__ACTIVITY__
The string "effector" may appear in lines of the listing. Report each line where it does.

__GIVEN MATERIAL__
>>>

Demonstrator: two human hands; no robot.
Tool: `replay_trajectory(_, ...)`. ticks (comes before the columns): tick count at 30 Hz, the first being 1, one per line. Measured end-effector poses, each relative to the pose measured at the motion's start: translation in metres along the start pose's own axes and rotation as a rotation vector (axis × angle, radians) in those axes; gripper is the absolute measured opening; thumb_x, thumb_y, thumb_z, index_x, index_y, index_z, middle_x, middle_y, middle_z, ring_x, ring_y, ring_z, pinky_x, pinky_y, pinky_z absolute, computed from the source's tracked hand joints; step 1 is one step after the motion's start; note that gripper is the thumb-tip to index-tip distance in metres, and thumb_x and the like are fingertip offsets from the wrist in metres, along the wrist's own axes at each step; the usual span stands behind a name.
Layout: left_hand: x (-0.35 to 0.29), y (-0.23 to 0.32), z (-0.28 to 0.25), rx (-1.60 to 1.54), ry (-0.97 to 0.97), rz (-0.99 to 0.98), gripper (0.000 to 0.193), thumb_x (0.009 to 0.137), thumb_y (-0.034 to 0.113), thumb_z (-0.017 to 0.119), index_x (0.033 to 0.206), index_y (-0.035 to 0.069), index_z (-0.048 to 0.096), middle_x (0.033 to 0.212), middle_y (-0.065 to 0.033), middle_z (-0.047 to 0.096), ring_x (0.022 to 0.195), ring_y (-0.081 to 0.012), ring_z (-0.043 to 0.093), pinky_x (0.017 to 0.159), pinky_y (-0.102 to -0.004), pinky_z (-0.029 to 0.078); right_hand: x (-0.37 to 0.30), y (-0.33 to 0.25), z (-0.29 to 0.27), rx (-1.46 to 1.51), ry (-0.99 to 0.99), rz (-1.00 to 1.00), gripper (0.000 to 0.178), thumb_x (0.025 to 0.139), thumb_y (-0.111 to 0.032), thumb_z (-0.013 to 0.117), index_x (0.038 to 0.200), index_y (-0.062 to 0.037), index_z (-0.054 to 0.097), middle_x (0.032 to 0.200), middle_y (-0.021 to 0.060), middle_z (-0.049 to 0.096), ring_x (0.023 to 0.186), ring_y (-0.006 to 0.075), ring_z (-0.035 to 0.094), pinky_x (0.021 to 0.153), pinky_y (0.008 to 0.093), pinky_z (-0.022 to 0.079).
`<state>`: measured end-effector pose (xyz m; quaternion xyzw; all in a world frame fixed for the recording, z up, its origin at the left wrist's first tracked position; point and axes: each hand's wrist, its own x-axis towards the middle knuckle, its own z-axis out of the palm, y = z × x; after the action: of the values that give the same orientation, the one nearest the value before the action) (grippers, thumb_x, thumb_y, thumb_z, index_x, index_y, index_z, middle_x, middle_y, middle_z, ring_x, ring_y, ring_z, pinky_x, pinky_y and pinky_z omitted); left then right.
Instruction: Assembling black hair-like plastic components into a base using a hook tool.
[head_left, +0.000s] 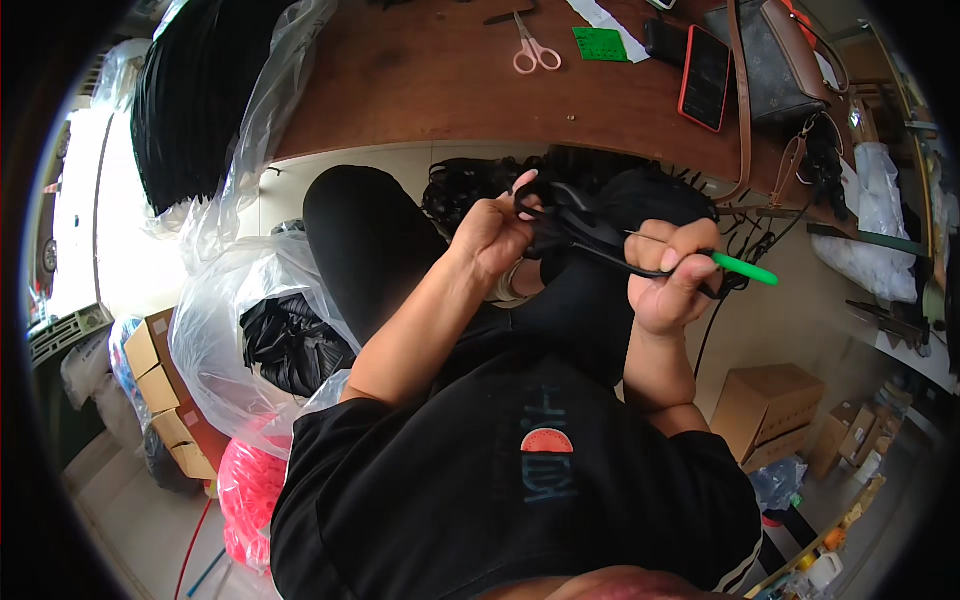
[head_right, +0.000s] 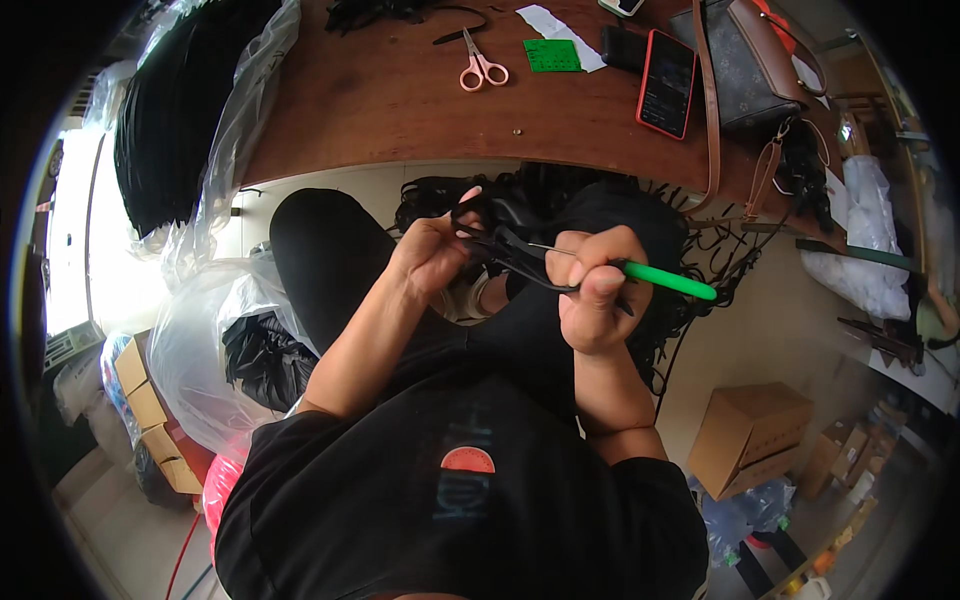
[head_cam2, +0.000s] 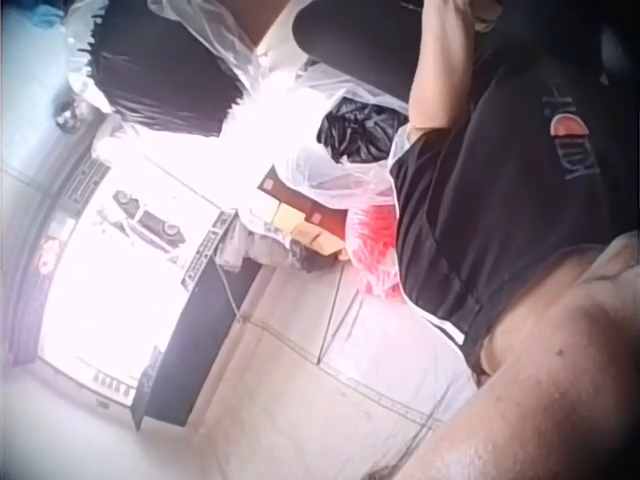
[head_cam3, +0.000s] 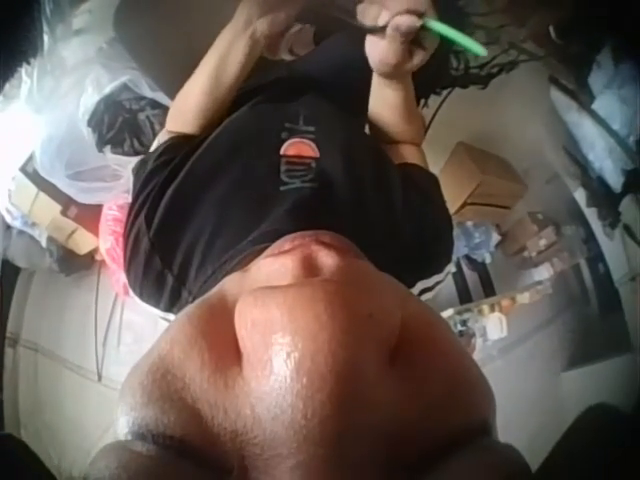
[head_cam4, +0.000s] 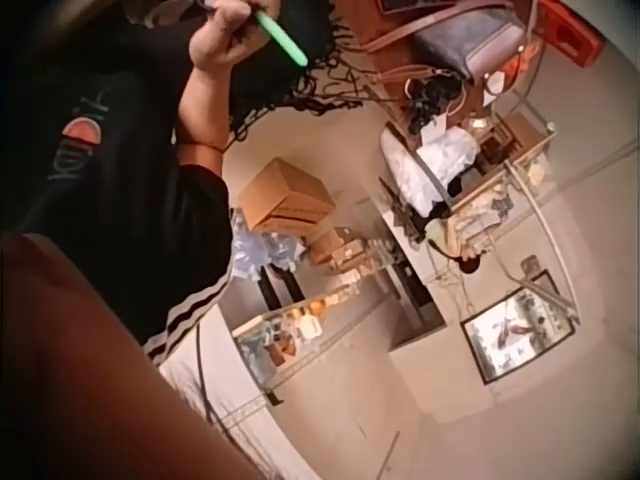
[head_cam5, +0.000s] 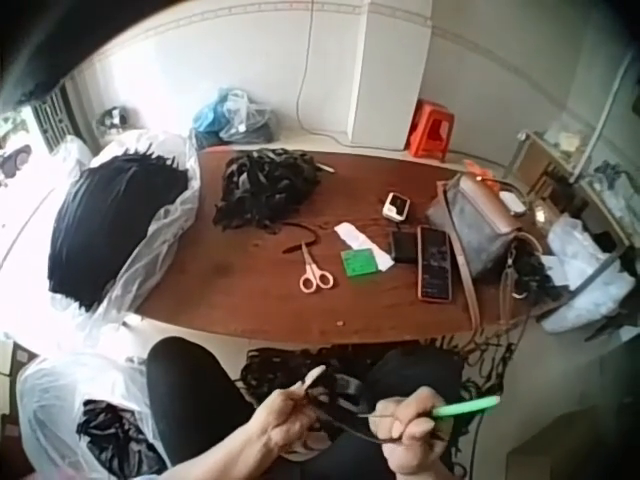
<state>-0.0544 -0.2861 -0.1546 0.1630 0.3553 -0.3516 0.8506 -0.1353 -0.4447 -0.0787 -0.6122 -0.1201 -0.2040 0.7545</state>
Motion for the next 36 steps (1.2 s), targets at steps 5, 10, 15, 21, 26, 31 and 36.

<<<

__FINAL ANSWER__
Tool: `replay_trajectory(_, ...)`. ticks (comes before the columns): tick count at 30 Hz, the first being 1, one per line. Measured end-effector poses, each relative to the pose measured at the motion's start: translation in metres along the start pose's own axes and rotation as a rotation vector (axis × angle, radians) in those axes; gripper is the absolute measured opening; thumb_x, thumb_y, thumb_z, index_x, index_y, index_z, middle_x, middle_y, middle_z, ring_x, ring_y, ring_z, pinky_x, pinky_y, pinky_z absolute, computed from the source's tracked hand joints; step 1 is one step after the motion's start; note that gripper is the thumb-tip to index-tip distance in metres, and thumb_x and the like are fingertip offsets from the wrist in metres, along the wrist's own axes at each step; the usual span stands behind a name.
`<state>`: measured end-effector pose (xyz m; quaternion xyzw; all in a world frame fixed for the recording, z up, its origin at the left wrist's first tracked position; point and axes: each hand's wrist, its own x-axis towards the middle knuckle, its own z-axis out of the palm, y = z × x; after the action: of the values that give the same orientation, the one nearest the value before the action) (grippers, thumb_x, thumb_y, thumb_z, index_x, index_y, index_z, middle_x, middle_y, middle_z, ring_x, ring_y, ring_z, pinky_x, pinky_y and pinky_z omitted); left then right.

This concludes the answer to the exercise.